Cile: spostato a maggio il voto per l’Assemblea Costituente - di Vittorio Bonanni

Pandemia o scelta politica? Interrogativo legittimo in Cile di fronte alla decisione del presidente Sebastián Piñera di spostare per la seconda volta il voto previsto per il 10 e 11 aprile. Da quella consultazione elettorale dovrà nascere l’Assemblea costituente che avrà il compito di porre la parola fine alla vecchia Costituzione promulgata dalla giunta militare nel 1980.

La consultazione elettorale prevede l’elezione di 155 consiglieri, la metà esatta dei membri dell’Assemblea, in quanto gli altri sono nominati dal Parlamento. Oltre ai “costituenti”, le elezioni rinviate riguardano i governatori delle regioni e i sindaci delle città. Le nuove date stabilite dal governo sono il 15 e il 16 maggio, insomma un altro mese di attesa.

A onor del vero, la situazione nel paese andino sul fronte della pandemia non è rassicurante. Tutt’altro, e questo malgrado siano state vaccinate 6,4 milioni di persone sui complessivi 19 milioni di abitanti e 3,2 abbiano già ricevuto il richiamo. Allo stato attuale delle cose il Cile sta però conoscendo una nuova, violenta seconda ondata con 7mila contagi al giorno, due volte rispetto la prima.

Resta però il dubbio sulle reali motivazioni del rinvio. Per l’inquilino de La Moneda “la decisione – presa in una riunione urgente del suo gabinetto - è stata difficile”. Ma le reazioni potrebbero essere imprevedibili. Non dobbiamo dimenticare che il sì del Parlamento alla promulgazione della nuova Carta costituzionale è arrivato dopo imponenti e violente manifestazioni di piazza, sia nel 2019 che nel 2020, alle quali la polizia e l’esercito risposero in modo brutale, spesso gratuitamente, di fronte a manifestanti pacifici.

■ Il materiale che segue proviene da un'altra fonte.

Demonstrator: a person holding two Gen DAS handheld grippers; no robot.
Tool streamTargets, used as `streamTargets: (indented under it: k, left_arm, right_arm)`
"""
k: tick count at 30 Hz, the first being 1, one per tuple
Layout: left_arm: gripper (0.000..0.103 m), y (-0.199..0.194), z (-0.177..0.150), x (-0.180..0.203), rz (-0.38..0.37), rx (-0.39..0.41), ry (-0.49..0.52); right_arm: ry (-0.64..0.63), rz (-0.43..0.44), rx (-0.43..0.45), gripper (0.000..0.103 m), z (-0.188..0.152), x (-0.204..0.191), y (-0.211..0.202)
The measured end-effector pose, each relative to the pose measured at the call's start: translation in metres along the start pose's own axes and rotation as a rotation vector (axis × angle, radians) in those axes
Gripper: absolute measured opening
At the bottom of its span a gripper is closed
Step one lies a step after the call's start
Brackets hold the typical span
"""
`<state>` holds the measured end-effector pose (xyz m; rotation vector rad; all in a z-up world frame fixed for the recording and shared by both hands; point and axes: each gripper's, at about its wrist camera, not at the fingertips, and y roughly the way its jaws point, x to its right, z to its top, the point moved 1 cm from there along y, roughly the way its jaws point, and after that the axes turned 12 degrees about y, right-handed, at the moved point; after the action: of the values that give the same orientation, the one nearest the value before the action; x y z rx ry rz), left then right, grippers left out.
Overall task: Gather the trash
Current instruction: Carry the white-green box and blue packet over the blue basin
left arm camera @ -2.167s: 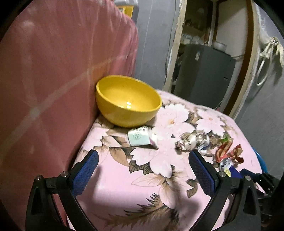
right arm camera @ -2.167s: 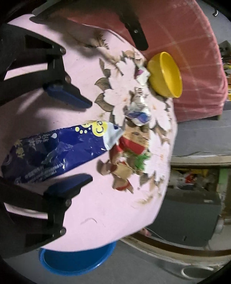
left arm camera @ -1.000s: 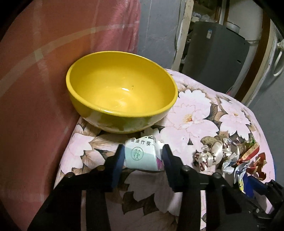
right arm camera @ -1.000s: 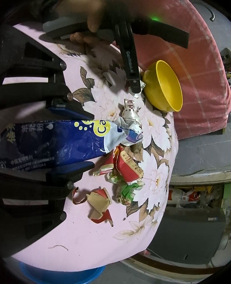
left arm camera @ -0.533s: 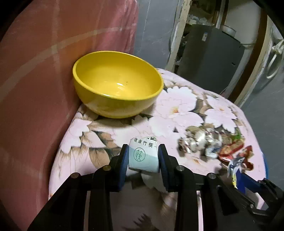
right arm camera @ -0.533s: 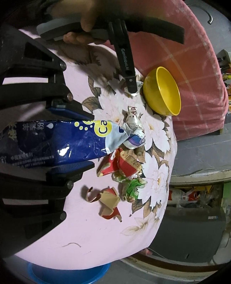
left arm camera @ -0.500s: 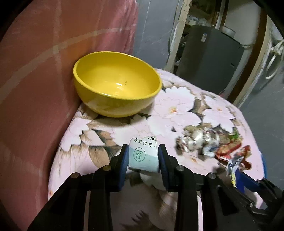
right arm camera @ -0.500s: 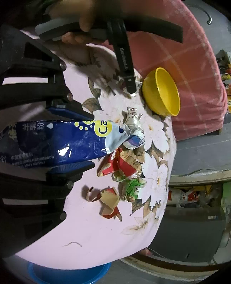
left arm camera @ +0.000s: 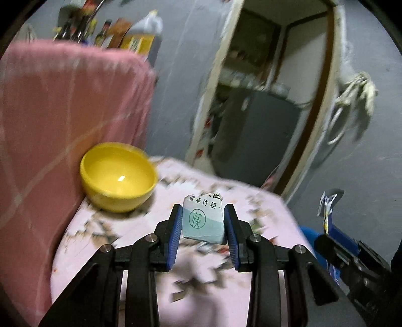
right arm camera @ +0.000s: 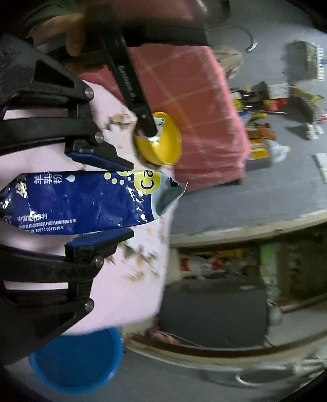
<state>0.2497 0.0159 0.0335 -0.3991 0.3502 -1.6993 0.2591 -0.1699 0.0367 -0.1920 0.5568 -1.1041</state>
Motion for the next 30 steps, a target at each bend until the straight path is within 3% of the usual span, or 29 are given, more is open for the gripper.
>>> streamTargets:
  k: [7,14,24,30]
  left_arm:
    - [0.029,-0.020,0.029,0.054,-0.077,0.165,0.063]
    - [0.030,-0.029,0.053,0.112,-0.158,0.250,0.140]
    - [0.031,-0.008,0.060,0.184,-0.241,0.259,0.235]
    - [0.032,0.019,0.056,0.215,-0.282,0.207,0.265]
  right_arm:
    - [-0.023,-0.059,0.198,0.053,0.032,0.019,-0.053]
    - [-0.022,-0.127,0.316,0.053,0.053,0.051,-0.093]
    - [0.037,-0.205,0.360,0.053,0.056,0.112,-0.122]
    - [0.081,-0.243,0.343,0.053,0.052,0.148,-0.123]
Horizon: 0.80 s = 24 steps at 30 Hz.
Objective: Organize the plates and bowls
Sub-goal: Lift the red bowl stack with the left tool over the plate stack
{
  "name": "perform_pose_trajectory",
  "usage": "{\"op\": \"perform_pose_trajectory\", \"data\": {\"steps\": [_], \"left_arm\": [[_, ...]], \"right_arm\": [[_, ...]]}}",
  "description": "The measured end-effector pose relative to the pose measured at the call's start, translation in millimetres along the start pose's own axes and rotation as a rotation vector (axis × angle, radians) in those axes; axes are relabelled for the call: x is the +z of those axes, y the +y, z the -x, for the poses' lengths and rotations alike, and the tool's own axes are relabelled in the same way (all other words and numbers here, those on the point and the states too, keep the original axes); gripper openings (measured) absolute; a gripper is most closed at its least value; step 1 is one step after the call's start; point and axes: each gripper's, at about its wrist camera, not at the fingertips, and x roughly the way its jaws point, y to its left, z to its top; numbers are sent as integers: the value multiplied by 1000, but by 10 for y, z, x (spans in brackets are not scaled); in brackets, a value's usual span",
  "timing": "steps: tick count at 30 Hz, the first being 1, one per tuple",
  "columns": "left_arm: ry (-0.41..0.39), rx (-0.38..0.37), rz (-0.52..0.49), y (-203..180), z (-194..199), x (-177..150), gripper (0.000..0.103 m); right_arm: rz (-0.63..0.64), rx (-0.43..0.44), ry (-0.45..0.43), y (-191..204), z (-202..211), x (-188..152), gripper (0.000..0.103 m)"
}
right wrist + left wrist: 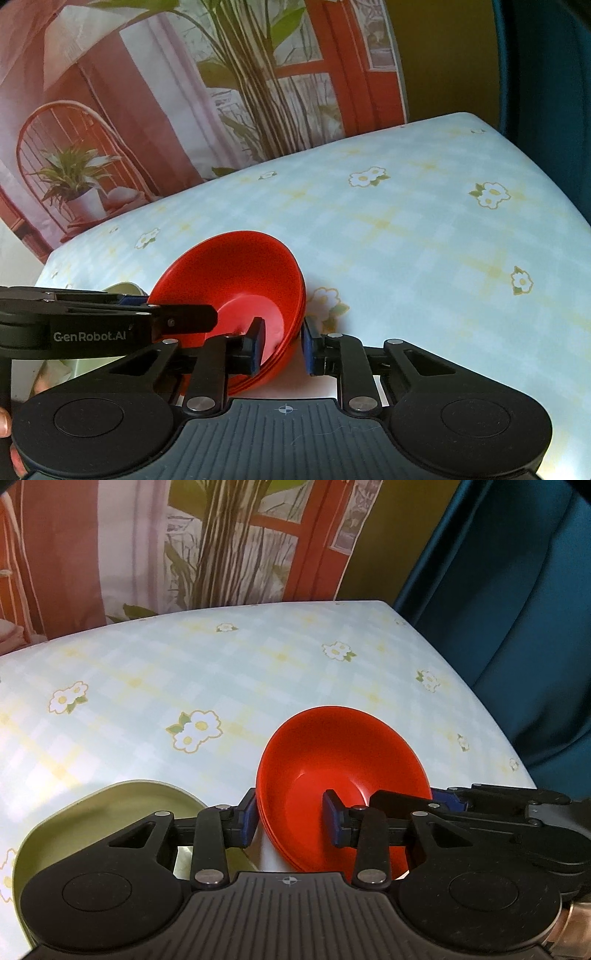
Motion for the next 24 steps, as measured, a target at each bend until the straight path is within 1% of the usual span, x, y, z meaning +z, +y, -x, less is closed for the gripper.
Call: {"op": "perform_pose_trajectory", "data": {"steps": [3, 6, 17, 24], "left_arm": [[-9, -1, -5, -14, 33, 14, 38], [-19, -5, -6, -36, 75, 21, 38], [-66, -19, -11, -113, 287, 35, 38], [-107, -23, -4, -89, 464, 48, 38]], "right_arm": [[-9, -3, -1, -13, 5, -3, 14], [-13, -4, -10, -24, 39, 13, 14], [-9, -8, -60, 1, 243, 118, 13], [13, -6, -84, 136, 366, 197, 13]]}}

Dicevamo delle ripercussioni della decisione presidenziale. Non rinnovare la guida di comuni e regioni, estendere il mandato parlamentare e infine lasciare ancora così com’è la Costituzione pone ancora una volta il Paese in bilico. Questo voto nasce dalla grande vittoria dell’ottobre 2020, quando il 78% degli elettori disse sì alla necessità di cambiare del tutto quell’inquietante eredità della dittatura.

Di fronte all’epidemia si pone ancora una volta il quesito se rispettare gli appuntamenti elettorali, e dunque il rispetto delle regole democratiche, come successo in molti Paesi, o appunto rinviarli per non peggiorare la situazione. Qui in Italia, per esempio, le amministrative sono state spostate da maggio a ottobre, ma è chiaro che in Cile lo scenario, per le ragioni che abbiamo spiegato, è più delicato.

In un’intervista rilasciata al quotidiano spagnolo El Pais, la sociologa Marcela Ríos, responsabile dell’area governativa dell’ufficio cileno del programma Onu per lo sviluppo (Undp), sostiene che “non si possono prendere decisioni così rilevanti per ragioni puramente sanitarie. Occorre valutare le conseguenze politiche, fiscali, giuridiche. Insomma ci vuole un ampio consenso”.

A questo dobbiamo aggiungere l’altro elemento che accomuna, anche in questo caso, il Cile a tutto un pianeta messo in ginocchio dalla pandemia, ovvero la situazione economica e dunque sociale. La limitazione al -5.8% della flessione del pil, e un prevedibile aumento nell’anno in corso del 6%, lasciano sperare in un contenimento della crisi. Ma i dati e le previsioni, fonte la Banca centrale cilena, si basano su un ottimismo discutibile. Questa seconda cruenta ondata della pandemia rende la situazione tutt’altro che prevedibile.

C’è solo da sperare che si mantenga l’appuntamento elettorale a maggio. Pena un quadro che Piñera difficilmente potrà contenere, senza valutare attentamente se esiste un consenso o meno della popolazione rispetto ad un eventuale nuovo rinvio.